11. The method of claim 7, wherein the step (2) comprises: equilibrating a gel chromatography system; loading a sample, wherein the sample is a solution of the crude product of the PEGylated interleukin 2, and a flow rate is controlled at 0.75 mL/min; after the sample loading is completed, eluting with an elution buffer, i.e., 0.2 M HAc and 0.2 M NaCl solution, collecting an elution peak, and removing the free interleukin 2 from the crude product.

12. The method of claim 7, wherein the step (3) comprises: loading a sample onto the α receptor affinity column, wherein the sample is the product obtained in the step (2); after the sample loading, eluting with an equilibration buffer and collecting the flow-through peak; after washing, using an elution buffer instead to elute a mixture of the PEGylated IL-2 and collecting the elution peak.

13. The method of claim 12, wherein a flow rate of loading and elution in the step (3) is 0.1-1 mL/min, the equilibration buffer is a PBS solution, and the elution buffer is an acetic acid solution and a sodium chloride solution.

14. The method of claim 12, wherein a chromatography column used in the step (3) is a 5 mL α receptor affinity column, a flow rate is controlled at 0.45 mL/min, the equilibration buffer is 5 mM PBS, and the elution buffer is 0.2 M acetic acid solution and 0.2 M sodium chloride solution.

15. The method of claim 7, wherein the step (4) comprises: loading one or two of the flow-through peak component and the elution component in the step (3), using a washing buffer A1 instead, after the sample loading, for elution until UV is stable, and collecting a flow-through peak; after the washing is completed, using an elution buffer B1 instead for elution, and collecting an elution peak; after the collecting is completed, using an elution buffer A2 instead for elution, and collecting an elution peak; after the collecting is completed, using an elution buffer B2 instead for elution, and collecting an elution peak, wherein the washing buffer A1 is a sodium acetate solution, the elution buffer B1 is a sodium acetate solution, and a conductivity is adjusted to 1-5 mS/cm; the elution buffer A2 is a sodium acetate solution, and the conductivity is adjusted to 5-10 mS/cm; the elution buffer B2 is a sodium acetate solution.

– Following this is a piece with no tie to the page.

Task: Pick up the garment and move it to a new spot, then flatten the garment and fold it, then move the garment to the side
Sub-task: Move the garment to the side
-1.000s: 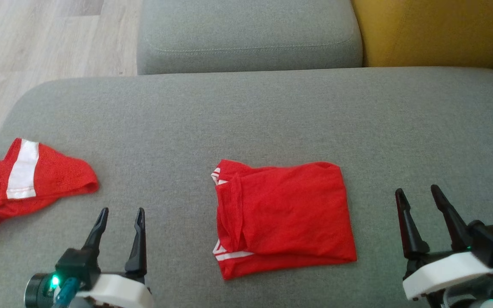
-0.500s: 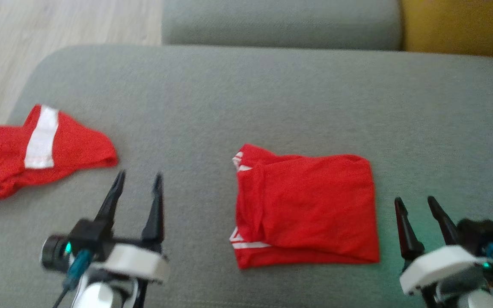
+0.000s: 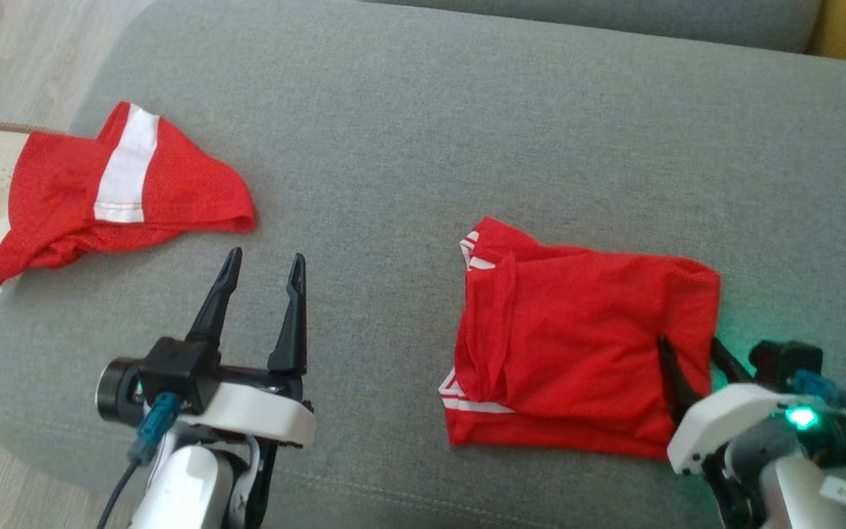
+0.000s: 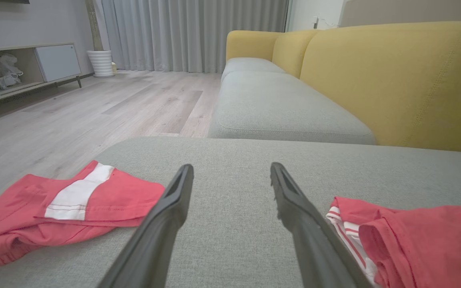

16. The method of claim 15, wherein a flow rate of the elution is 1-5 mL/min, the washing buffer A1 is 5 mM NaAc pH 5.0, the elution buffer B1 is 5 mM NaAc pH 5.0, and the conductivity is adjusted to 3.4 mS/cm; the elution buffer A2 is 5 mM NaAc pH 5.0, and the conductivity is adjusted to 8.64 mS/cm with 1 M NaCl; the elution buffer B2 is 5 mM NaAc pH 5.0 containing 1 M NaCl.

17. The method of claim 15, wherein the elution peak for the elution buffer A2 is collected to obtain the components of the disubstituted PEGylated interleukin 2.

18.-19. (canceled)

20. The PEGylated interleukin 2 of claim 1, wherein a content of a disubstituted PEGylated interleukin 2 in the PEGylated interleukin 2 is greater than 70%.

21. The PEGylated interleukin 2 of claim 20, wherein a content of a disubstituted PEGylated interleukin 2 in the PEGylated interleukin 2 is greater than 90%.